> Exercise directions:
Copy only this range: the line with "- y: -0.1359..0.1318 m" through the final line of the material, inclusive at both ends.

=== Begin Enclosure ===

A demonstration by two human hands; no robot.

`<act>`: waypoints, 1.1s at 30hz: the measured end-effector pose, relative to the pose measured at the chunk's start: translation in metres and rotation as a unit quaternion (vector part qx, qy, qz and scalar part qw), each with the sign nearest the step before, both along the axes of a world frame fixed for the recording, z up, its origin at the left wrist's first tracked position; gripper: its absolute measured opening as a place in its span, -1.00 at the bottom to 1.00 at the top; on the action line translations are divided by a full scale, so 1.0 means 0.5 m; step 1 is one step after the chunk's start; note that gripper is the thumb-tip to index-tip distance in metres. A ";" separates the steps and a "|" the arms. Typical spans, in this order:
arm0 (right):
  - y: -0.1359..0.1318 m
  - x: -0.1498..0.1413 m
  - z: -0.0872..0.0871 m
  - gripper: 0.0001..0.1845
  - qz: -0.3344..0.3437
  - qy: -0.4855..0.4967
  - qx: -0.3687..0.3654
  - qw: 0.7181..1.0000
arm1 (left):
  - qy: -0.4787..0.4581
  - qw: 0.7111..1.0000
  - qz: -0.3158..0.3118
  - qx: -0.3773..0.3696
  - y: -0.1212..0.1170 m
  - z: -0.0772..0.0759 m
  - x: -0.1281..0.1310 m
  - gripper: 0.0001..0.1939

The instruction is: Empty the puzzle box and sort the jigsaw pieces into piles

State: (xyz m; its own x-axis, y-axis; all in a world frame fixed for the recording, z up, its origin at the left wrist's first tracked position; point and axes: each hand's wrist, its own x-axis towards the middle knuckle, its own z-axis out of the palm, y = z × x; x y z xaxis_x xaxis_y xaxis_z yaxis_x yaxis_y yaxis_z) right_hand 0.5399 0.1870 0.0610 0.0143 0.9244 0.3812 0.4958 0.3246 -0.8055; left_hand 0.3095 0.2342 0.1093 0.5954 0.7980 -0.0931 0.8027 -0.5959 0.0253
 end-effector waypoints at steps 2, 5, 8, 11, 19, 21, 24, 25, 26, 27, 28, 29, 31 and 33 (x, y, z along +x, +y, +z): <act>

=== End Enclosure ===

> Written solution:
  - y: -0.1359..0.1318 m
  - x: -0.1498..0.1413 m
  - z: -0.0872..0.0871 m
  - gripper: 0.0001..0.1845
  - qz: -0.3344..0.3437
  - qy: -0.4855..0.4967
  - qx: -0.3687..0.3654
  - qw: 0.7181..1.0000
arm1 (left):
  - qy: -0.4787..0.4581
  - qw: 0.7111..1.0000
  - qz: -0.3158..0.3118
  - qx: -0.3773..0.3696
  - y: -0.1212..0.1170 m
  - z: -0.0772..0.0759 m
  - x: -0.1281..0.1310 m
  - gripper: 0.0001..0.1939

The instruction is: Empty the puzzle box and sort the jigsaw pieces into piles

State: (xyz m; its own x-axis, y-axis; all in a world frame fixed for the recording, z up, its origin at the left wrist's first tracked position; point and axes: each hand's wrist, its own x-axis towards the middle knuckle, its own z-axis out of the palm, y = z × x; x y z xaxis_x xaxis_y xaxis_z yaxis_x yaxis_y yaxis_z) right_hand 0.5399 0.1870 0.0610 0.0143 0.9244 0.3812 0.4958 0.3246 -0.8055; left_hand 0.3095 0.2342 0.1093 0.5954 0.7980 -0.0931 0.8027 -0.5959 0.0253
 end-effector waypoints at steps 2, 5, 8, 11, 19, 21, 24, 25, 26, 27, 28, 29, 31 and 33 (x, y, z along +x, +y, +z): <act>

The output requires nothing else.